• TASK GOAL:
Every line of the records below from the line with "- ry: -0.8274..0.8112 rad" up to and including the line with "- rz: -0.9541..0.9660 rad" must be reproduced exactly, and no line outside that range.

• MATERIAL FOR THIS EXERCISE:
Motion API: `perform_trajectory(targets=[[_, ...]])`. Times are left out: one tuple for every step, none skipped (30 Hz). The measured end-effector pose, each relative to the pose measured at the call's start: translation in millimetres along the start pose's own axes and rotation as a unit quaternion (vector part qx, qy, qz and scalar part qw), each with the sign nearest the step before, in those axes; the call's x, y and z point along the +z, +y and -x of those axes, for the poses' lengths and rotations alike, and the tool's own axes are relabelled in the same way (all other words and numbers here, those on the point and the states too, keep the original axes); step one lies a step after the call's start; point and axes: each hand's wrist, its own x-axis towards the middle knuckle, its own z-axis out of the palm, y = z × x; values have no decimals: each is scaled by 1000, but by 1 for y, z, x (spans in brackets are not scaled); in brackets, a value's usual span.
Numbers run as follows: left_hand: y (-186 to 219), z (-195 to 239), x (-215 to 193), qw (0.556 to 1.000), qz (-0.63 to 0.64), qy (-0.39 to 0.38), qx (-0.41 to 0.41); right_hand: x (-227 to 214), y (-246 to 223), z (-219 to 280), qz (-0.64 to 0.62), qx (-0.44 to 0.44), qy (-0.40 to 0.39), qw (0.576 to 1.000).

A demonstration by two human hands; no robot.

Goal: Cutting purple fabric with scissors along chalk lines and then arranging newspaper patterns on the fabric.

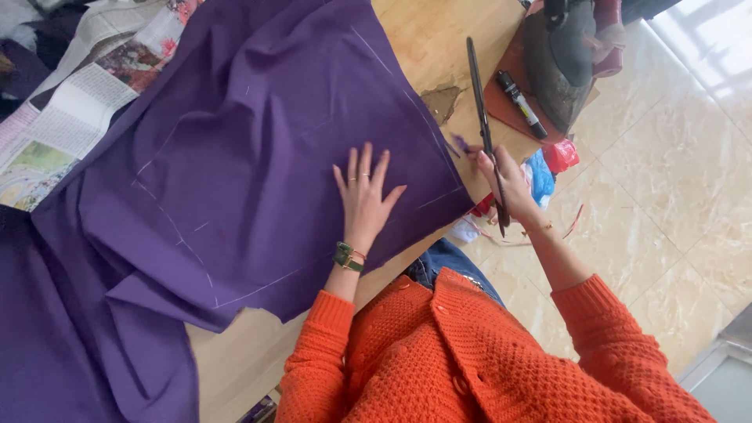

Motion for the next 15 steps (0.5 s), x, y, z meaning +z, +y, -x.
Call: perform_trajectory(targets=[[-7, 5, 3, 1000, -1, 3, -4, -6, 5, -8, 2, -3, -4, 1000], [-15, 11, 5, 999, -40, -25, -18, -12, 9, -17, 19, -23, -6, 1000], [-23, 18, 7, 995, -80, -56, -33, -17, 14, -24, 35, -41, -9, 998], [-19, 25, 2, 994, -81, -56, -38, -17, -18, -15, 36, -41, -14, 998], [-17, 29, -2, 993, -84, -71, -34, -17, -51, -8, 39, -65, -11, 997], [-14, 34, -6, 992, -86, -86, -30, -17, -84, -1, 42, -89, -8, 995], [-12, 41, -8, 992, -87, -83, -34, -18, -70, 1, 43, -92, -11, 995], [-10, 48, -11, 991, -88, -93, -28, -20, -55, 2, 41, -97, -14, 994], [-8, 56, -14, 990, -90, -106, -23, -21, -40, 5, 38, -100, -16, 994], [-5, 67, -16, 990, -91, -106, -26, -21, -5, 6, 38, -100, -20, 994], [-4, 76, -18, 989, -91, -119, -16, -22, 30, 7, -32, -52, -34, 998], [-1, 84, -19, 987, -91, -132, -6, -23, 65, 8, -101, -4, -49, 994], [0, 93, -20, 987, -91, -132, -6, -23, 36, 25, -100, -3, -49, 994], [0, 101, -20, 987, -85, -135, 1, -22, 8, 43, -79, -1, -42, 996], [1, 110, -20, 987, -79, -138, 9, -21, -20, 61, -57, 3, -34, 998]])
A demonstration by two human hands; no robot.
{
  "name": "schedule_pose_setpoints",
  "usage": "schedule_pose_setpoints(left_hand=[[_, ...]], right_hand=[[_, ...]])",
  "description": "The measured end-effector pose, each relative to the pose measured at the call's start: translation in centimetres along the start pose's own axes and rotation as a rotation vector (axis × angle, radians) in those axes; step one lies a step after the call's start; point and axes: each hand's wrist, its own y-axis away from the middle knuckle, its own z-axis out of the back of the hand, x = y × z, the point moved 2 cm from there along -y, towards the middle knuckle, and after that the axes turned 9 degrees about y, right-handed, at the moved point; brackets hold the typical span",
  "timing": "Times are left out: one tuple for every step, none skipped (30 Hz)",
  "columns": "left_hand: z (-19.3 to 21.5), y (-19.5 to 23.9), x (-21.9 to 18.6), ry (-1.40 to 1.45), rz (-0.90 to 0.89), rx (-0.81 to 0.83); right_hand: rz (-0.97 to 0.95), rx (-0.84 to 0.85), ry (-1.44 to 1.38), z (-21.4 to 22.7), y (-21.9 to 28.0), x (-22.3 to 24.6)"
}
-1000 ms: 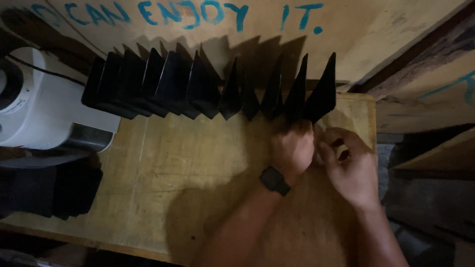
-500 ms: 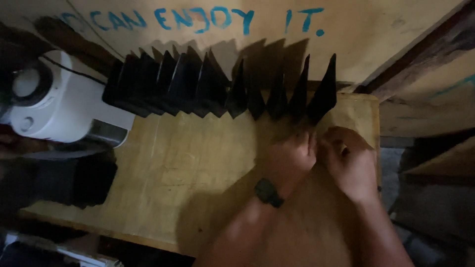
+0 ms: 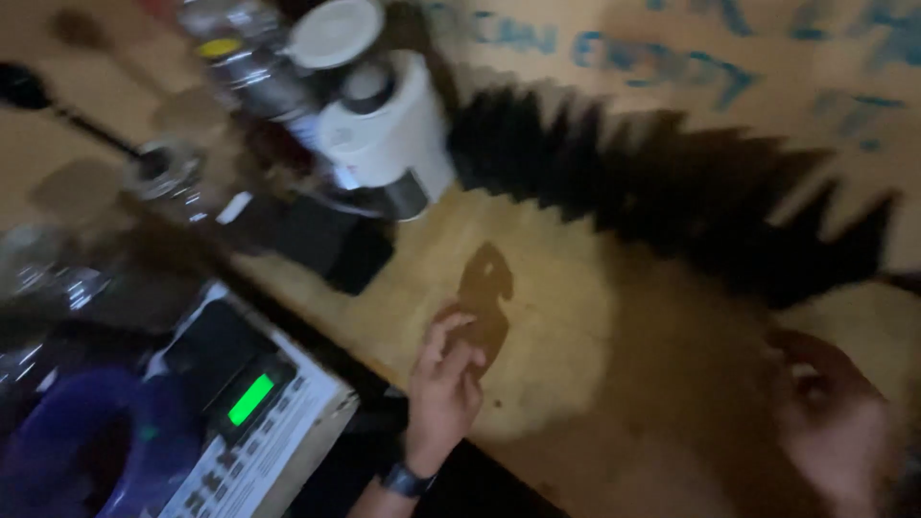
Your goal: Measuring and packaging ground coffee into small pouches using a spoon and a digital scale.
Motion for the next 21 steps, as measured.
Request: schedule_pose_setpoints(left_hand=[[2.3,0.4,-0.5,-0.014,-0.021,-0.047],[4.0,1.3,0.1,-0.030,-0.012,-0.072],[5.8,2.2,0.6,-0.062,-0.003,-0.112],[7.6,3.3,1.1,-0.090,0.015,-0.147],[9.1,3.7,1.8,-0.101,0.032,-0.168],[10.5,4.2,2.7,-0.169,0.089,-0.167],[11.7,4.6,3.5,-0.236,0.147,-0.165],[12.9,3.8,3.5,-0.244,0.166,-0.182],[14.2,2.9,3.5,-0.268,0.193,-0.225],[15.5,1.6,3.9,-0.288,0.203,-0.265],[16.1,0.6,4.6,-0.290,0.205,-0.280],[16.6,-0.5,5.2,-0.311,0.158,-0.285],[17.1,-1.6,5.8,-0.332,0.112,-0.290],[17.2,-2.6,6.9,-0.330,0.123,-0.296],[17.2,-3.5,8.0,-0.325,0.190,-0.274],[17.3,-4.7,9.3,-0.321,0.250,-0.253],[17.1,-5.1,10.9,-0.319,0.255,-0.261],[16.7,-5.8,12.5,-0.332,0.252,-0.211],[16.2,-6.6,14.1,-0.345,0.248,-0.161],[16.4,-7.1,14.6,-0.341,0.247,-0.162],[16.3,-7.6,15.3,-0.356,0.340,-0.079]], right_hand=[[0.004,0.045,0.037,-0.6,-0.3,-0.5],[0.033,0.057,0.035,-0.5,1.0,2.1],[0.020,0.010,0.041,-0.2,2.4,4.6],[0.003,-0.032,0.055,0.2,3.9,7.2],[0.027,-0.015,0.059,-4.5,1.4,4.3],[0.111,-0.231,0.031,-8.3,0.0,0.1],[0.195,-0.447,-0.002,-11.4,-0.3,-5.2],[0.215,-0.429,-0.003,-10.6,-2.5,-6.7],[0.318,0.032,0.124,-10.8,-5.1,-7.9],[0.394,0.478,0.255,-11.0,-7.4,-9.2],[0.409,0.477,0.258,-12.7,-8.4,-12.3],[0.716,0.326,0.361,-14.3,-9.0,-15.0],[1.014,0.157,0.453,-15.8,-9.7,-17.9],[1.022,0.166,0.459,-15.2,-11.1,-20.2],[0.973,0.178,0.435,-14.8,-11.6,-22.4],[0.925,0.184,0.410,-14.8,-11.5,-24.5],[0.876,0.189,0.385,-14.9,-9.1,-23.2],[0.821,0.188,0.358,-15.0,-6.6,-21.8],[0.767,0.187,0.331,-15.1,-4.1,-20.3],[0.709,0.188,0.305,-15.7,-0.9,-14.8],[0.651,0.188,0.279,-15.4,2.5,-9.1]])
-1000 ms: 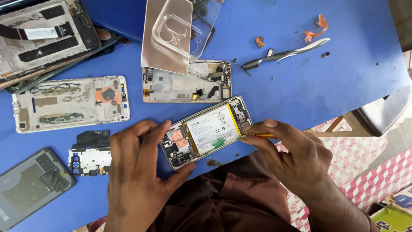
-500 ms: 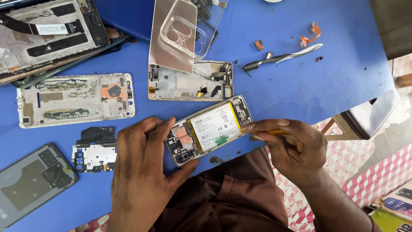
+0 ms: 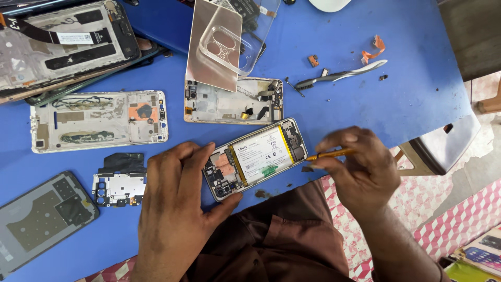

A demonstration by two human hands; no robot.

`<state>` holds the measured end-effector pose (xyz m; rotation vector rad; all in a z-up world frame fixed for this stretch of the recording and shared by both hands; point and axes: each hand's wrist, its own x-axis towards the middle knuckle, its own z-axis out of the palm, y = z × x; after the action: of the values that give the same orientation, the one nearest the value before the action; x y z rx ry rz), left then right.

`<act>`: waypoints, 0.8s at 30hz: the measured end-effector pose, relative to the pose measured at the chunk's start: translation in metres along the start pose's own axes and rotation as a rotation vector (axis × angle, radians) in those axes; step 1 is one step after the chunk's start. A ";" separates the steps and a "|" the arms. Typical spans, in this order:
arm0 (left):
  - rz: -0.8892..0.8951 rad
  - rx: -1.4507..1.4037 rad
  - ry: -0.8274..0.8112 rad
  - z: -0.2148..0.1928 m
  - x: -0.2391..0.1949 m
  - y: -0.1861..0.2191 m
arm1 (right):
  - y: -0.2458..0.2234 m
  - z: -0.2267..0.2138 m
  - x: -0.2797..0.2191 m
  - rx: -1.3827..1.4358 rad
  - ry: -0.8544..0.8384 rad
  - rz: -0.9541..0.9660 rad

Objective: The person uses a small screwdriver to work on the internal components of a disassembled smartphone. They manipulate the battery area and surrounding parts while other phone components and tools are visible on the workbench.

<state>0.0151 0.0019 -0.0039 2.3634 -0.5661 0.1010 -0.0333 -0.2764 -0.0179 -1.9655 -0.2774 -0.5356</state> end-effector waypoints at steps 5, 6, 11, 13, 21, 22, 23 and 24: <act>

• EXERCISE SOLUTION:
  - ry: -0.8274..0.8112 rad
  - z: -0.2148..0.1928 m
  - x: -0.2391..0.1949 m
  - y: -0.1861..0.2191 m
arm1 (right):
  - y: -0.2458..0.2234 m
  - z: -0.2267..0.2138 m
  - x: -0.2797..0.2191 m
  - rx: -1.3827..1.4358 rad
  - ry: -0.8544..0.8384 rad
  - rz: -0.9541..0.9660 rad

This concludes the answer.